Bis auf Weiteres werden die Fans dem Profifußball also treu bleiben. Jedenfalls die meisten. Und auch ihren Vereinen, selbst wenn diese zum Teil zu globalen Marken mutiert sind. Die vereinsübergreifende Interessengemeinschaft "Unsere Kurve" arbeitet seit 2005 in verschiedenen Projekten für den Erhalt der Fankultur. Auf Anfrage sagt ein Sprecher: "Der Fußball nimmt für viele Fans einen ganz wesentlichen Bestandteil ihres Lebens ein. Und die Abkehr von einem wichtigen Teil des Lebens ist keine Entscheidung, die man gerne trifft. Manch einer verpasst da vielleicht einfach den Absprung, auch wenn man sich eigentlich schon entfremdet hat."
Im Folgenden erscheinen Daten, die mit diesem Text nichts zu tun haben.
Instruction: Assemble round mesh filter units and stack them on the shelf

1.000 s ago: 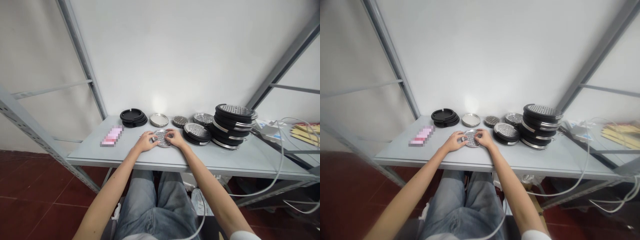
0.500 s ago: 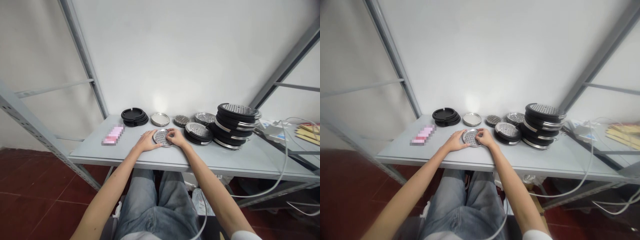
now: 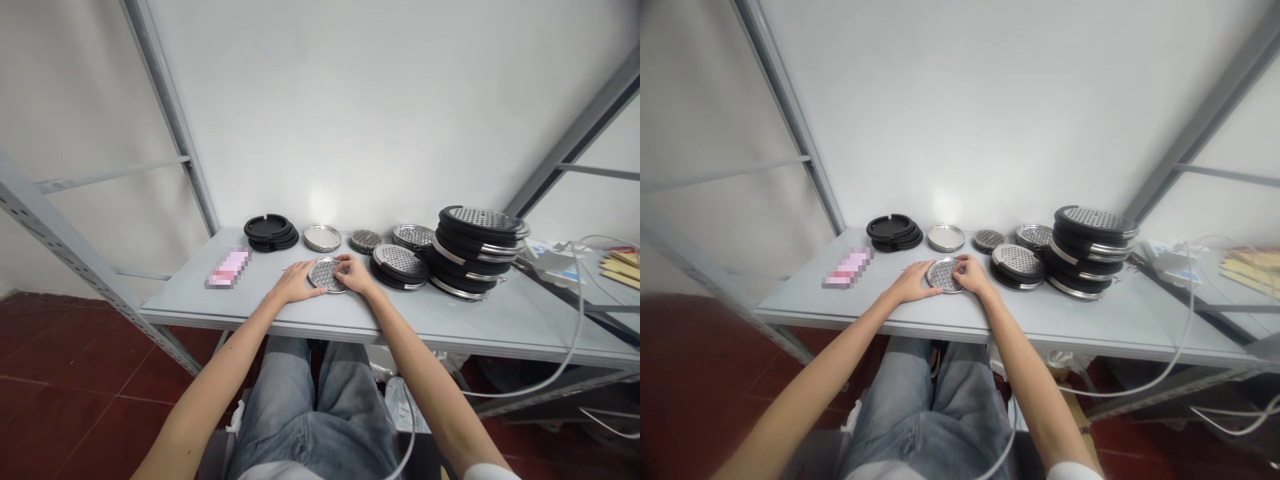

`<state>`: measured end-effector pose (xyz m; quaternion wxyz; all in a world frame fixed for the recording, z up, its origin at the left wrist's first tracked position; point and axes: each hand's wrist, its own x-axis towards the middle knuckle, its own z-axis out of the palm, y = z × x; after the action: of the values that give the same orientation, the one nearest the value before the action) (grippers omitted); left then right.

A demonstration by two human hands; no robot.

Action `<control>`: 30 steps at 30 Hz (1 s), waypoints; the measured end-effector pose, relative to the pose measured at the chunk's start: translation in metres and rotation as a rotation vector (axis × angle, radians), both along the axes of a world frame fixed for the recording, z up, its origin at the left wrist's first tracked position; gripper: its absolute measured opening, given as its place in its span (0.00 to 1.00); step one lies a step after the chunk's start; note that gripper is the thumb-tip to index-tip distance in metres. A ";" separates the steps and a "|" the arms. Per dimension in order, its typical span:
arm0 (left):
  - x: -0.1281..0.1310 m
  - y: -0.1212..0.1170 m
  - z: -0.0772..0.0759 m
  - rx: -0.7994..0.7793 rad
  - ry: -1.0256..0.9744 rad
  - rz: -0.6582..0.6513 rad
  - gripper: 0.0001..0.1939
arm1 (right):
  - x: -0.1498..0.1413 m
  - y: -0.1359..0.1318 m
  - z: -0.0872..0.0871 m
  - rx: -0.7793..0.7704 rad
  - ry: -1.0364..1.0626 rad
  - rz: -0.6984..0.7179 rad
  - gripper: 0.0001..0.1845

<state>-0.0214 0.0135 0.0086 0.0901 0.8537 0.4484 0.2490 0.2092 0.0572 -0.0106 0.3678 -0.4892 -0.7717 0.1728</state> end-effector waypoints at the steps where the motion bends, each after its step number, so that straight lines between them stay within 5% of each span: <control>1: 0.000 0.000 0.000 0.002 0.003 -0.004 0.45 | 0.000 0.000 0.000 -0.001 -0.004 0.000 0.04; 14: 0.000 0.001 -0.004 0.056 -0.083 0.042 0.36 | 0.002 0.000 -0.002 0.081 0.041 -0.151 0.11; 24: 0.000 0.003 -0.004 0.025 -0.076 0.046 0.40 | 0.002 -0.006 -0.002 0.081 -0.007 -0.138 0.11; 30: 0.000 0.001 -0.003 0.022 -0.056 0.065 0.38 | -0.003 -0.026 0.014 0.263 -0.172 -0.178 0.13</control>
<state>-0.0214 0.0141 0.0052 0.0852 0.8322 0.4706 0.2805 0.2059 0.0307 0.0036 0.3750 -0.5164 -0.7699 -0.0055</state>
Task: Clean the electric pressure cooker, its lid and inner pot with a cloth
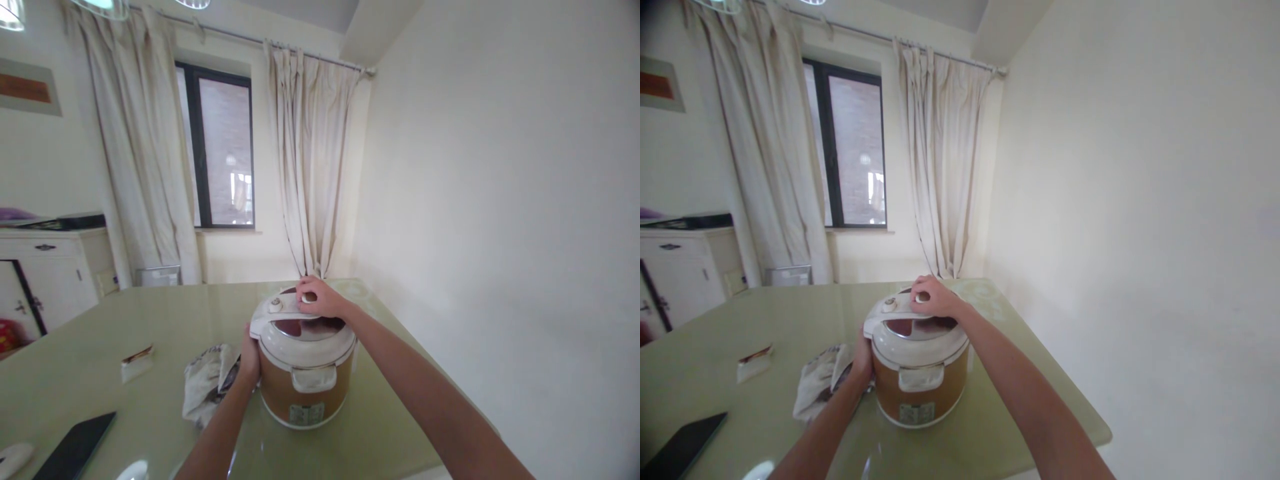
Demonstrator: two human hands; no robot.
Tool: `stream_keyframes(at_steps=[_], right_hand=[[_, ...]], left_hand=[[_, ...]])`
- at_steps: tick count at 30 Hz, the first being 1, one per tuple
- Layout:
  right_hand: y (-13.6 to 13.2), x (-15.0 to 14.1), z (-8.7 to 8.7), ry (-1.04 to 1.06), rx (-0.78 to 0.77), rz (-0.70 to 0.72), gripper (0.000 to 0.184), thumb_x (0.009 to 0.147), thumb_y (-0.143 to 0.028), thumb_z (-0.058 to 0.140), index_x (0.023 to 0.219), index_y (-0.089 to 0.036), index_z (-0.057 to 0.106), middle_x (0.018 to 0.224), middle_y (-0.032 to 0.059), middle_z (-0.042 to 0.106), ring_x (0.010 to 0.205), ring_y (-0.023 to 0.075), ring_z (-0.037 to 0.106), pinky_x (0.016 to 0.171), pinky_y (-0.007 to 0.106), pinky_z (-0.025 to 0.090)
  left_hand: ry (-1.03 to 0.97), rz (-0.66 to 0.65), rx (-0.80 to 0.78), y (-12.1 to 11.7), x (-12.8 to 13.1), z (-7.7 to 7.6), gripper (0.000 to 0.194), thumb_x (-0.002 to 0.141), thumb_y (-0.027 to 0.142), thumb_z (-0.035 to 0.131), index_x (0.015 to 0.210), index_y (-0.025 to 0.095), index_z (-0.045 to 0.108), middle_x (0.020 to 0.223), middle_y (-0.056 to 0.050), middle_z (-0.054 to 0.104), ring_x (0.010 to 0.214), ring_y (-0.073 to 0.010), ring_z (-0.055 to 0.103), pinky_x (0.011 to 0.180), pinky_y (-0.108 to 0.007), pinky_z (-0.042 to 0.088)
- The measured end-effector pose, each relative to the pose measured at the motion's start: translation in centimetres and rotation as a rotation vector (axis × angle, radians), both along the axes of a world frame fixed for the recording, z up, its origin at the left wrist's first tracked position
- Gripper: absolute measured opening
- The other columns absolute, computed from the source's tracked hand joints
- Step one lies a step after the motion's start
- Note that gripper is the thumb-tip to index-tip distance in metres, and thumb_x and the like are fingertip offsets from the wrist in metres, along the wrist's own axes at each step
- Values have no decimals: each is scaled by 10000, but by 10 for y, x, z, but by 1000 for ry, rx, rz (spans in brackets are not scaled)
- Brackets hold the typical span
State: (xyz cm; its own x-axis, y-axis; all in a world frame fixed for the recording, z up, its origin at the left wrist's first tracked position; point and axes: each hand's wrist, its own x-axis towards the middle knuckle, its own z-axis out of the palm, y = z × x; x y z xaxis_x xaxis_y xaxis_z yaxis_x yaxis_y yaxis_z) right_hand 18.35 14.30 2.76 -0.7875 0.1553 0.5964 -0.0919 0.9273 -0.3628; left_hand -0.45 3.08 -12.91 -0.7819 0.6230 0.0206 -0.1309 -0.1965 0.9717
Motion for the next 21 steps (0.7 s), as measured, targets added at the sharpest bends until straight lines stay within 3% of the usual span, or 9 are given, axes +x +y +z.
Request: stream_keyframes(at_steps=[6, 10, 15, 21], right_hand=[[-3, 3, -5, 35, 2, -75, 113, 808, -108, 745, 774, -196, 683, 926, 17, 638, 931, 192, 587, 936, 328, 414], [-4, 10, -3, 18, -28, -41, 105, 819, -131, 740, 763, -200, 685, 923, 16, 637, 919, 193, 604, 912, 326, 433], [-6, 20, -2, -33, -37, -14, 105, 804, -129, 745, 752, -203, 692, 947, 31, 671, 934, 206, 629, 927, 342, 464], [-18, 13, -8, 18, 40, -214, 115, 811, -108, 741, 758, -193, 687, 888, 19, 650, 904, 194, 597, 931, 341, 426]], left_hand=[[-21, -2, 7, -3, 8, -9, 522, 956, 630, 469, 958, 182, 736, 959, -117, 776, 1176, -306, 691, 1183, -495, 442], [4, 10, 28, -10, 17, -12, 534, 963, 629, 457, 977, 168, 726, 945, -93, 754, 1162, -298, 664, 1196, -486, 414], [-3, 30, 46, -20, 32, -17, 581, 917, 701, 462, 897, 183, 723, 887, -79, 744, 1086, -309, 665, 1124, -483, 472], [-15, 53, 43, -23, 37, -15, 545, 927, 686, 467, 835, 203, 704, 876, -57, 741, 1035, -279, 655, 1140, -445, 460]])
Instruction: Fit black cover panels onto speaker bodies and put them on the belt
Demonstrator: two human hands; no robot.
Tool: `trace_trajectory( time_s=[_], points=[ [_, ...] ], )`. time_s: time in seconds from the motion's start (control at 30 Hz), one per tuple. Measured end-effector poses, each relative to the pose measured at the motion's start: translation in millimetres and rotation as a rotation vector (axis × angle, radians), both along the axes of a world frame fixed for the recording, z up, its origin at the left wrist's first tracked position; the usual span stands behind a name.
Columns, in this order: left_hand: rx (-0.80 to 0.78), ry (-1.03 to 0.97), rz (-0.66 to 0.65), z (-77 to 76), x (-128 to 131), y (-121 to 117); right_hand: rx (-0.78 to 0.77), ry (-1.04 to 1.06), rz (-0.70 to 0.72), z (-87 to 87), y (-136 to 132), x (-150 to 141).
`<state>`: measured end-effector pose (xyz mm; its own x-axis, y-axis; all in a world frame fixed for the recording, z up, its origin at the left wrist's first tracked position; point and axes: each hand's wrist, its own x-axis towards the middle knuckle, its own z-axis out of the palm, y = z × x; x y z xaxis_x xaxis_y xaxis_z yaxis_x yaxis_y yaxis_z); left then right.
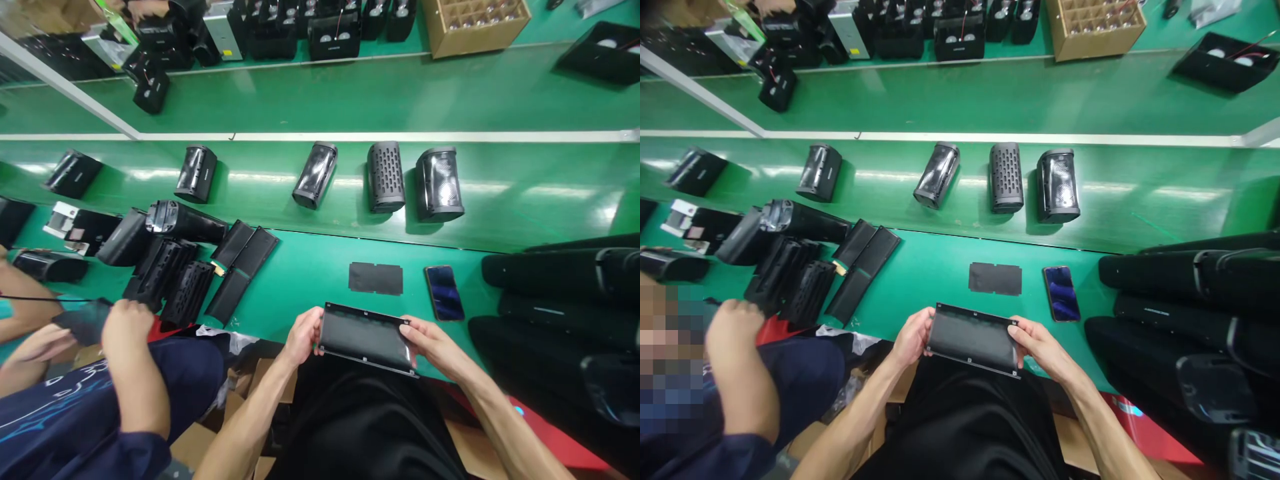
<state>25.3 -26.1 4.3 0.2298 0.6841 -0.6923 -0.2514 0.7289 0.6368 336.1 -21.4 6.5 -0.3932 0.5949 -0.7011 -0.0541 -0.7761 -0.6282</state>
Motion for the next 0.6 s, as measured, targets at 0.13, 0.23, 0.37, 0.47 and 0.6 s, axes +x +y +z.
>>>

Diese Einschätzung teilt auch Professor Lange, der sagt: "Ein Fußballverein ist für Fans identitätsstiftend. Man gehört dazu, man geht mit dem Verein auf und ab. Die Gefühlslage, die Stimmung, das Wissen, woher man kommt – das gibt vielen Fans Halt."

Es gebe in der Gesellschaft zwar mehrere identitätsstiftende Faktoren, darunter auch den Arbeitsplatz. "Aber soziologische Studien zeigen, dass in den letzten 15 bis 20 Jahren die Bedeutung des Arbeitsplatzes ein Stück weit zurückgegangen ist. Der Fußballverein ist in Zeiten von 'Hire and Fire' einfach langlebiger."

Der Deal ist denkbar einfach: Die Fans liefern ihren Klubs Geld. Vor allem diejenigen, die sich binden, sind hinsichtlich ihrer Treue berechenbar und deshalb für die Vereine so etwas wie eine sichere Aktie. Als Gegenleistung liefert der Verein ihnen Emotionen, das Gefühl von Zusammengehörigkeit und eine Projektionsfläche für ihre soziale und regionale Identität. Eine zunehmende Abwanderung von Fans, die sich im Stadion nicht mehr repräsentiert fühlen, könnte diese Abmachung jedoch gefährden.

Vereine müssen Frustration ernst nehmen

Für die Vereine wäre das ein herber Verlust. Der "Unsere Kurve"-Sprecher erklärt, ein Fan – im Gegensatz zum distanzierten Zuschauer – bringe schließlich mehr als nur Geld mit: "Er hat Leidenschaft, ist leidensfähiger und macht seine Bindung nicht von Erfolg abhängig. Er denkt auch mal über die 90 Minuten hinaus, blickt hinter die Kulissen oder hinterfragt Fehlentwicklungen."

Zudem nutzen die meisten Vereine die von den Fans erzeugte Atmosphäre im Stadion als markenprägendes Element – die "Gelbe Wand" im Stadion von Borussia Dortmund ist nicht nur für Fans in Deutschland ein Sehnsuchtsort. Der Verlust dieser Stimmung hätte folglich auch wirtschaftliche Nachteile. "Durch die Abwanderung zu den Amateuren entstehen Lücken, die von den sogenannten Event-Fans gefüllt werden", sagt der Sprecher. "Das Ganze ist ein schleichender Prozess, der sich immer weiter verschlimmert. Irgendwann wird es dann bei der Stimmung bemerkbar. Aber bis dahin wird es wohl noch etwas dauern."

Was können Fans dem langsamen Zerbröseln der Fankultur entgegensetzen? Professor Lange von der Universität Würzburg sagt: "Sie müssen sie leben. Sie müssen sich identifizieren und sich mit ihrer Emotionalität und Leidenschaft daran binden." Umgekehrt müssen Verbände und Vereine die wachsende Frustration in den Kurven ernst nehmen, mahnt Lange. Denn sollte die Fankultur wirklich einmal wegbrechen, dann wäre sie endgültig weg: "Und ohne die Fans würde es diesen ganzen Fußballzirkus überhaupt nicht geben."